Finalement, le fils aîné, qu’on eût pu croire plus fidèle à son père, se retrouve dans la même posture d’ingratitude que son petit frère venant réclamer sa part d’héritage, au début de la parabole. Mais pour saisir la profondeur de cette parabole, il faut aller un peu plus loin. Si l’on y réfléchit, le grand frère, qui passe désormais pour un ingrat alors que le petit frère est en train de s’enfiler des morceaux de veau, ce grand frère, dis-je, est une anomalie dans l’histoire.
On sait avec certitude de foi que le commencement de l’histoire de l’homme est marqué par la chute et que tous les fils d’Adam et Eve sont marqués par les conséquences de cette chute. Cette harmonie rompue avec le Père et avec la création, ce désordre introduit dans le cosmos, personne n’y échappe puisque, comme l’unique corps d’un homme unique, nous sommes impliqués par le péché commis par nos premiers parents. Mais alors, qui est cet aîné, dans la parabole, qui ne semble guère avoir été touché par le péché originel, qui vit auprès de son Père comme si de rien n’était ?
C’est là le fin mot de la parabole du fils prodigue. Ce qui cloche chez l’aîné, ce n’est pas qu’il reste fidèlement auprès de son Père, c’est qu’il vit comme si de rien n’était. Il vit comme si le péché originel n’avait jamais été commis, comme si lui n’en avait pas été affecté, comme s’il n’était pas déchu mais encore dans l’état adamique. Ainsi, il n’a le regard posé ni sur son Père, à qui il doit tout, ni sur sa misère, qu’il ne voit que chez son frère. Il ne voit ni le drame de la chute de l’homme, ni la joie de la rédemption. Il n’en a que pour son champ, comme les invités aux noces, dans une autre parabole, préfèrent s’occuper de leurs petites affaires plutôt que de se rendre aux noces (Matthieu 22, 1-14), dont Jésus-Christ nous dit pourtant qu’elles ne sont rien de moins que le royaume des cieux. Le piège qui guette chacun d’entre nous, fils prodigues, c’est de devenir des fils aînés. Tout fils de Dieu peut devenir véritablement ingrat. Celui à qui l’on a donné peut finir par exiger qu’on lui donne. Plutôt que de consentir à se laisser aimer, notre orgueil peut nous pousser à exiger d’être aimé. « Le primat absolu de l’amour de Dieu sur toute amabilité de la créature est sans doute une des vérités les plus essentielles pour la vie spirituelle mais aussi la plus difficile à intégrer, écrit le Père Serge-Thomas Bonino.

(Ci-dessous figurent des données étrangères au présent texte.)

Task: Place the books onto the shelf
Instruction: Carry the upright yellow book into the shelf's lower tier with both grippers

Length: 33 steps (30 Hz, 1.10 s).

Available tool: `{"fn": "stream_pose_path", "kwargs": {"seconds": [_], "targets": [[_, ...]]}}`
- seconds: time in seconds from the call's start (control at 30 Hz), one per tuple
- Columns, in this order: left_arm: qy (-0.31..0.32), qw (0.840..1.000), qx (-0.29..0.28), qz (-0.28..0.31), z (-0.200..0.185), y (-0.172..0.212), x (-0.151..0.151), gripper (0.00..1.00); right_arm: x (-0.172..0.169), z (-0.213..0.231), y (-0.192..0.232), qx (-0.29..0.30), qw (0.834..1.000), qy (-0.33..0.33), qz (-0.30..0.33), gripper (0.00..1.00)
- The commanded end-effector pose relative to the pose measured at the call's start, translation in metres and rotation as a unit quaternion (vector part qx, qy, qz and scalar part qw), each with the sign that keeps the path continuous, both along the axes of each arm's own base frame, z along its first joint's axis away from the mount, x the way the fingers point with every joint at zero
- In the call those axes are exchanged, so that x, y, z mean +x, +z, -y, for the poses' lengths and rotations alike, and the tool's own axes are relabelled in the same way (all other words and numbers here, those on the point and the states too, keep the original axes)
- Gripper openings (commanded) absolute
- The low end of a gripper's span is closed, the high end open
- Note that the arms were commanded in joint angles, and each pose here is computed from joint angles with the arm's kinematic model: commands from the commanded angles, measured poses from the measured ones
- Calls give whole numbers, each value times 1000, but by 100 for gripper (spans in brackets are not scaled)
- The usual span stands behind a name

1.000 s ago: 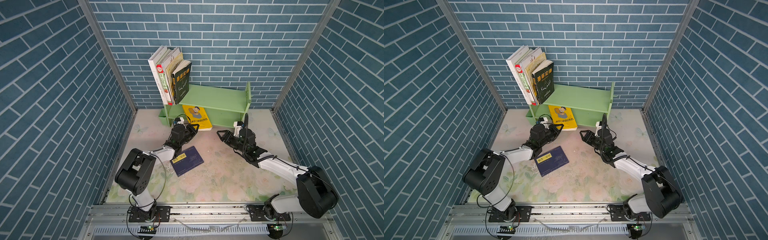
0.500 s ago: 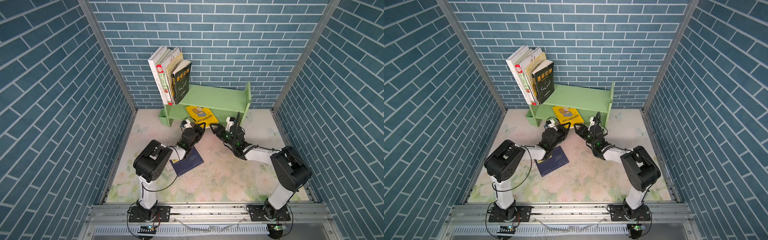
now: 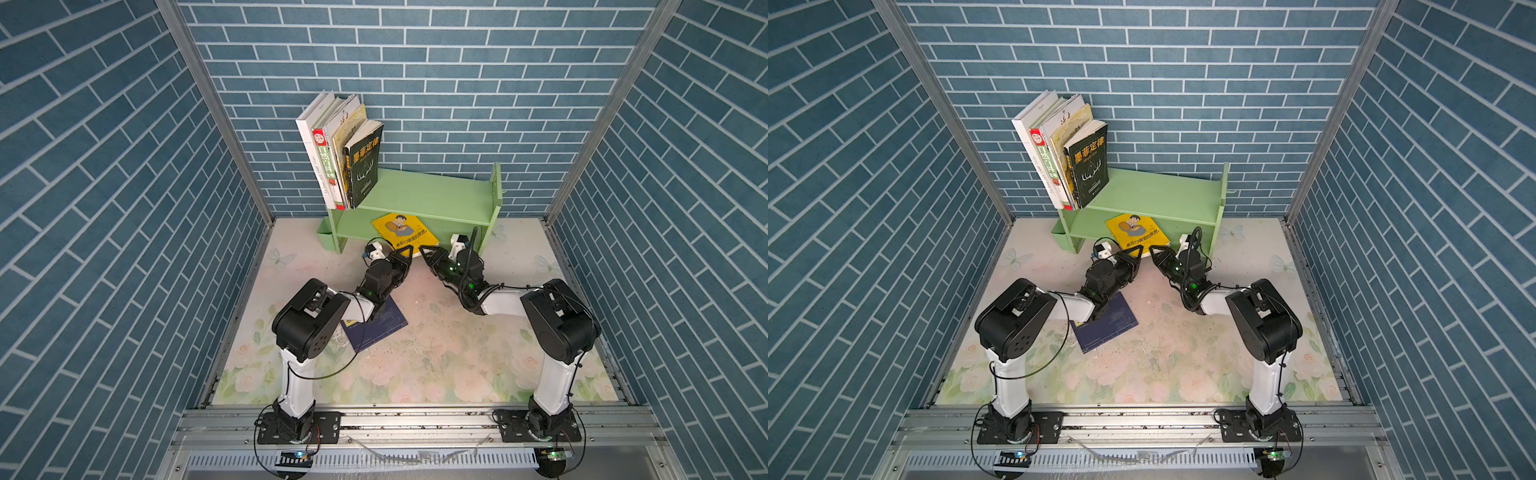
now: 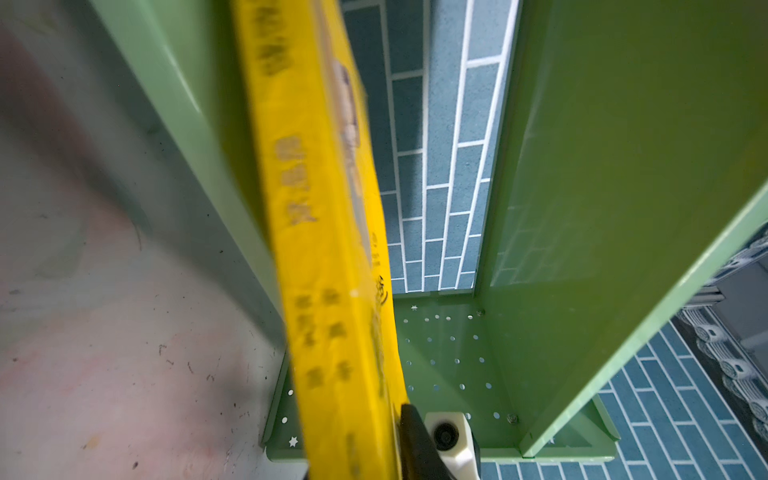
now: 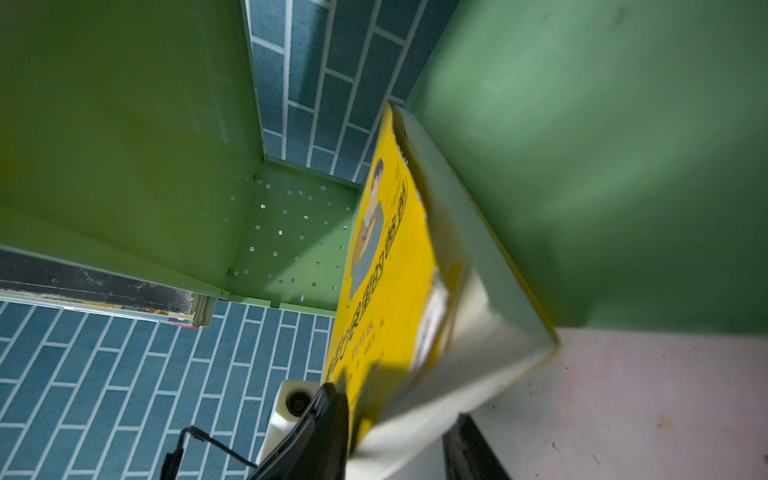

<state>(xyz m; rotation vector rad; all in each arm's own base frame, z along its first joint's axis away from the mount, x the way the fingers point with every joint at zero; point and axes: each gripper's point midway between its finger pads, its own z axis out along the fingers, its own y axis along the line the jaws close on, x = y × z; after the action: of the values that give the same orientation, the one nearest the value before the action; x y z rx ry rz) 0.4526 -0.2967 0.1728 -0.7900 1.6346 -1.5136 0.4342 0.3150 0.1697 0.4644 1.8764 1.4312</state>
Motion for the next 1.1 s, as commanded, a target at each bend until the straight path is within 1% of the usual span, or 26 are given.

Si nous aimons être aimés, nous voudrions que cet amour soit un dû, qu’il soit la contrepartie méritée de nos qualités et de nos mérites. Pour le dire autrement, nous voudrions que l’amour de Dieu ne brise point notre orgueil. Mais justement, l’amour de Dieu ne se mérite pas. C’est un pur amour. Nous, créatures, nous aimons Dieu de tout notre cœur parce qu’il est « infiniment bon et infiniment aimable » ; Dieu, lui, nous aime sans conditions.
Mieux : c’est son amour qui nous rend bon et aimable. La bonté qui est en nous est le résultat de l’amour que Dieu a pour nous, parce que Dieu est au fondement de l’être. Comment pourrions-nous nous glorifier d’être bons, alors que nous sommes suspendus à Dieu comme par un fil d’amour ? « Qu’as-tu que tu n’aies reçu ? Et si tu l’as reçu, pourquoi te glorifier comme si tu ne l’avais pas reçu ? » (I Corinthiens 4, 7). C’est Dieu que nous devons glorifier pour la bonté qu’il a mise en nous, c’est à sa bonté que nous devons rendre grâce.